Directions> Look through the listing below for the line with "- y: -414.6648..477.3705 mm" and the line with "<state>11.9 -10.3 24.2". Copy both, along with every line between them, exactly and with no pictures.

[[ Records, beginning ]]

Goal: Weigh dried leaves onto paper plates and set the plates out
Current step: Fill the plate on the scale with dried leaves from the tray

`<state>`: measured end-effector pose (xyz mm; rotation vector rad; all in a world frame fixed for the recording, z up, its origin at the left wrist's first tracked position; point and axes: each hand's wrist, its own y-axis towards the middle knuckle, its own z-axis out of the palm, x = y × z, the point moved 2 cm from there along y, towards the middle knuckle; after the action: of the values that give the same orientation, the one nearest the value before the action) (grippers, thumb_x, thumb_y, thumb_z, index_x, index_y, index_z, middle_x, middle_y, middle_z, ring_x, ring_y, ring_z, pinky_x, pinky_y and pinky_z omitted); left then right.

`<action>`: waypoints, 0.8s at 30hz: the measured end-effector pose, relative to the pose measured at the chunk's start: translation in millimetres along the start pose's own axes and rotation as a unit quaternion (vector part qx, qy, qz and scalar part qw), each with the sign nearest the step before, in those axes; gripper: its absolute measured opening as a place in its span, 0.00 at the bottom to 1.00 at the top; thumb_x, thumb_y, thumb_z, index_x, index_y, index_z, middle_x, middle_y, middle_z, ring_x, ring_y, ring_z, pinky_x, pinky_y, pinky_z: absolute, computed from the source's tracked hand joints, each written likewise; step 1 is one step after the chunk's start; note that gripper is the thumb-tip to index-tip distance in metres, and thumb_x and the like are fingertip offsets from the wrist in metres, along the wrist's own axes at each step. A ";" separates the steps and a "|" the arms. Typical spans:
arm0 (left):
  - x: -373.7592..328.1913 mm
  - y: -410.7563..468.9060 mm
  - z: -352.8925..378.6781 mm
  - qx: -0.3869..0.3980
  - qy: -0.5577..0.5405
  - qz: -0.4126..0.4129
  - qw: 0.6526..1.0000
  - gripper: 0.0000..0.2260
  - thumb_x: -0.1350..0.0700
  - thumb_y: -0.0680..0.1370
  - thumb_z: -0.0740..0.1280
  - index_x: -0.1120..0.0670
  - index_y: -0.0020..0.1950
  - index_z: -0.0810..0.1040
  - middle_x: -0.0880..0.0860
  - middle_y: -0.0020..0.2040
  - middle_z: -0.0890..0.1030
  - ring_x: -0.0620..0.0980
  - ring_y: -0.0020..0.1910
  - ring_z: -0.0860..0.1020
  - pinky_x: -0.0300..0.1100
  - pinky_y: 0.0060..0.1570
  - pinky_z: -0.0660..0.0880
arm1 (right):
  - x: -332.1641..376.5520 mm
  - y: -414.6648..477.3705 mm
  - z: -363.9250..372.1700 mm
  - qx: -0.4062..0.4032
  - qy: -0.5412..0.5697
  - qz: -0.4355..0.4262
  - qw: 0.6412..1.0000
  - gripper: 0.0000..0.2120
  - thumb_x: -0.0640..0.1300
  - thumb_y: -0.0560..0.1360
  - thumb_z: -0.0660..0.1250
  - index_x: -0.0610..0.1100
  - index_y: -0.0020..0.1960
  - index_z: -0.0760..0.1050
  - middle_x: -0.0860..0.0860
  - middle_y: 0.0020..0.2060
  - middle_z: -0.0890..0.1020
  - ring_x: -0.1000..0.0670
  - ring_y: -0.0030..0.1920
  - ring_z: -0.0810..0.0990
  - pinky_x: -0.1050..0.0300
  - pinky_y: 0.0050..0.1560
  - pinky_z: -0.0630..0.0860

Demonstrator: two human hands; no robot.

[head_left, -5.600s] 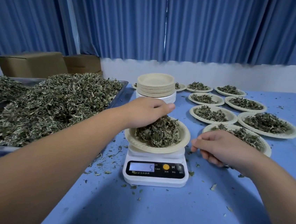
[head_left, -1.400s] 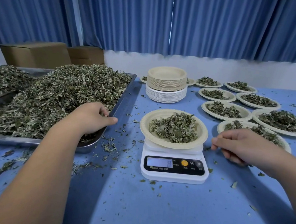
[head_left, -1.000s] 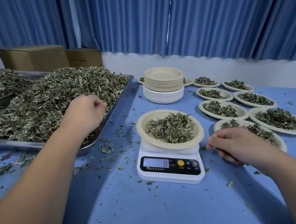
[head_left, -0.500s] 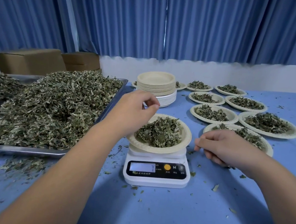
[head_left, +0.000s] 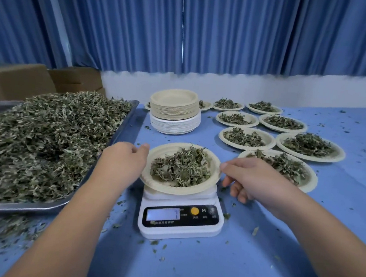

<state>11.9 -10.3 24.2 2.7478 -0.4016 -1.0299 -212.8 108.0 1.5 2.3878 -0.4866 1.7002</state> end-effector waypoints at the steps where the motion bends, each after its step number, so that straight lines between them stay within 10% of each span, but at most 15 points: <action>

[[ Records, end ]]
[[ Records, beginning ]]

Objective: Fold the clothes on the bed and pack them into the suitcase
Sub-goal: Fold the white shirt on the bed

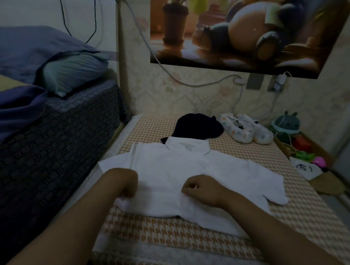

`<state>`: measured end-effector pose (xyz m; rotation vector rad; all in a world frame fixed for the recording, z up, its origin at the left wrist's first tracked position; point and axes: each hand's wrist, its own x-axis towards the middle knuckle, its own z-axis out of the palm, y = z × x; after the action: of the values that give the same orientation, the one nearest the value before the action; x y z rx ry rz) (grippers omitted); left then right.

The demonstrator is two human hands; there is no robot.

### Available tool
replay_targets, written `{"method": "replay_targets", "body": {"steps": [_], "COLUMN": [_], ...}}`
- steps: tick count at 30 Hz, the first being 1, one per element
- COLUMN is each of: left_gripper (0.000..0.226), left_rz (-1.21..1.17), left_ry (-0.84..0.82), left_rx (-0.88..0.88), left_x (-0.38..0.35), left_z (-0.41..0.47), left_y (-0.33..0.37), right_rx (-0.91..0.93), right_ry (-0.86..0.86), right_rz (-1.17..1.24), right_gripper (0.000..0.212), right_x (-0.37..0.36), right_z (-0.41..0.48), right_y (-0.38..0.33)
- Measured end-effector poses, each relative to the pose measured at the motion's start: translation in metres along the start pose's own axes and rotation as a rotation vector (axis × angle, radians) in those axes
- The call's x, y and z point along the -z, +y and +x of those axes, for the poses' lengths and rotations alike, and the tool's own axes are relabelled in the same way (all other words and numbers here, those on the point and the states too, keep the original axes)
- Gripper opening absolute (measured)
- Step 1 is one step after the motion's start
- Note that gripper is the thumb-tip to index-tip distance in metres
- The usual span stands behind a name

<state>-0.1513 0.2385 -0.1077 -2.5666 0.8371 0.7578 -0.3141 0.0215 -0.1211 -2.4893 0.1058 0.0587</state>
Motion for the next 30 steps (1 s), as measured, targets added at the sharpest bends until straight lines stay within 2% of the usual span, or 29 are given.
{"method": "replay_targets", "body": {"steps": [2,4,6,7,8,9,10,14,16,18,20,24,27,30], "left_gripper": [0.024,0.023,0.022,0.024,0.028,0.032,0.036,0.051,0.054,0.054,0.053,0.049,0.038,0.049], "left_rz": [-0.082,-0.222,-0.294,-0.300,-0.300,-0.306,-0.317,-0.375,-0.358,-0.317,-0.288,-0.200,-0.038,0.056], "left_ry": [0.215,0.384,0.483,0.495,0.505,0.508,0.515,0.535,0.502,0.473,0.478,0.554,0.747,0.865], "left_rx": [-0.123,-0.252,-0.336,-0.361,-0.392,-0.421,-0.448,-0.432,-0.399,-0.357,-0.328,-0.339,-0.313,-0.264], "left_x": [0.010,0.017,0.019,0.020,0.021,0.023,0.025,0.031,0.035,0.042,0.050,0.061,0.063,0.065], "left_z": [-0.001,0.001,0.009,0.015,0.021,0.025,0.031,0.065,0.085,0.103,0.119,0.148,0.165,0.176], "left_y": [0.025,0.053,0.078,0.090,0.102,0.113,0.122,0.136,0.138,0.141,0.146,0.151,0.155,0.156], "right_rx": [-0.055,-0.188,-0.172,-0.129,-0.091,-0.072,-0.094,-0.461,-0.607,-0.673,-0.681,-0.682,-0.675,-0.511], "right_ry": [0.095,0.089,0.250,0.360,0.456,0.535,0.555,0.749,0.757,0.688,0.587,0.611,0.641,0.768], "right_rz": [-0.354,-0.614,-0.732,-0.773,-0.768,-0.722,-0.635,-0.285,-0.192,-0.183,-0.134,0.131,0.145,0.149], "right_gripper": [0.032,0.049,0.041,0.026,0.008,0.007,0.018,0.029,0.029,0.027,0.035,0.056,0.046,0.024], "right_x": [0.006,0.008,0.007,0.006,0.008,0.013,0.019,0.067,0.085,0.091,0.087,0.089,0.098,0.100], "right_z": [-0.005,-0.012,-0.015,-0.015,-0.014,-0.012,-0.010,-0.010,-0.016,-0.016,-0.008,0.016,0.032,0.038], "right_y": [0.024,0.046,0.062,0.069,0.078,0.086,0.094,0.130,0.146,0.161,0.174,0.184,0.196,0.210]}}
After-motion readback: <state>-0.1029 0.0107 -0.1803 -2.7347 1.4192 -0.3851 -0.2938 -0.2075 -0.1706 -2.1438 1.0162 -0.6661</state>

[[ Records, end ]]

Answer section>
  - y: -414.6648..477.3705 mm
  - z: -363.9250..372.1700 mm
  - qx: -0.4062..0.4032
  - qy: -0.5412..0.5697
  - qz: -0.4355..0.4262
  - qw: 0.6412..1.0000
  - gripper: 0.0000..0.2120
  - thumb_x: -0.0640..0.1300
  - thumb_y: -0.0560..0.1360
  - thumb_z: -0.0660..0.1250
  - index_x: -0.0610..0.1100
  - index_y: -0.0020..0.1960
  - index_z: -0.0760..0.1050
  - middle_x: -0.0860..0.0860
  - middle_y: 0.0020..0.2060
  - middle_z: -0.0890..0.1020
  - ring_x: -0.1000..0.0670
  - ring_y: -0.0030..0.1920
  - ring_z: -0.0810..0.0990
  - pinky_x: -0.1050..0.0300
  - pinky_y: 0.0050..0.1560
  - pinky_z: -0.0630..0.0860

Demonstrator: two human hands; no robot.

[head_left, -5.600s] 
[head_left, -1.400s] 
[head_left, -1.000s] 
[head_left, -0.500s] 
[head_left, +0.000s] 

<state>11.9 -10.3 24.2 2.7478 -0.4016 -1.0299 -212.8 108.0 1.5 2.3878 -0.4866 1.7002</state> end-effector waypoints at the steps where the motion bends, each after its step number, so that straight lines between them stay within 10% of each span, but at most 15 points: <action>

The exercise requires nothing more.